**Brief:** Pull every line holding the word "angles" from the data below and copy it.

---

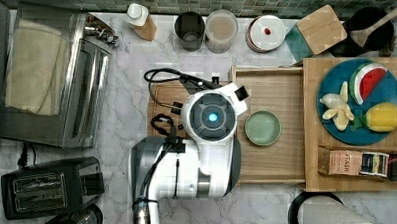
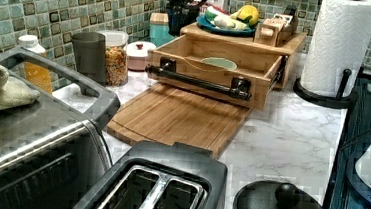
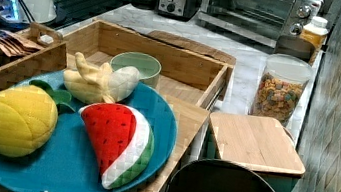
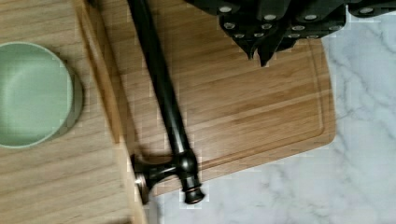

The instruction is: Close the drawer.

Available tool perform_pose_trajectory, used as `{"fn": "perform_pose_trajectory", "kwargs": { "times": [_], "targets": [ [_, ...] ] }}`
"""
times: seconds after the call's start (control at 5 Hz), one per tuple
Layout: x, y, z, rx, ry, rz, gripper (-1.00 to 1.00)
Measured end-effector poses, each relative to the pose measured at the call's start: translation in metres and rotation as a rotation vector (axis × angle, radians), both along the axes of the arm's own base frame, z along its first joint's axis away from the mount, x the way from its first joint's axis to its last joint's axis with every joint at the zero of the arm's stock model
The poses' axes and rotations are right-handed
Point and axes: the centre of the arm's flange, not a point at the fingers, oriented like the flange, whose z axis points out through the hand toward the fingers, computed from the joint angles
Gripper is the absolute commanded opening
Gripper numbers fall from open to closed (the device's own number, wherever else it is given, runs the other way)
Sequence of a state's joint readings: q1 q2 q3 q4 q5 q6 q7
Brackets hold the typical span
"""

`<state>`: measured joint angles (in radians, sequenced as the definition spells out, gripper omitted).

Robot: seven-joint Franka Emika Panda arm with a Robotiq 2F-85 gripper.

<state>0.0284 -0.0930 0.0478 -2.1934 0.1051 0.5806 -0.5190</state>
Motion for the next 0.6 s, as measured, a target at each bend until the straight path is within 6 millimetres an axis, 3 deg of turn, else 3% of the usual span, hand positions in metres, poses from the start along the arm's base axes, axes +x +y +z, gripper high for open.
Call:
{"fn": "perform_pose_trajectory", "kwargs": {
  "times": [0.4, 0.6],
  "targets": [
    [-0.001, 0.041, -0.02, -0.041, -0.009, 0.134, -1.0],
    [0.0, 0.044, -0.04, -0.093, -0.069, 0.224, -1.0]
  ]
}}
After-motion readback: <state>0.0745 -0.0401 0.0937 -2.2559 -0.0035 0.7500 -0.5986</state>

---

**Response area:**
Point and axes: the centre of the arm's flange, not a point at the fingers, oriented like the flange, whose z axis points out through the hand toward the fingers, computed from the joint angles
`<state>`: measured joint angles (in radians, sequenced as the definition spells out, gripper omitted).

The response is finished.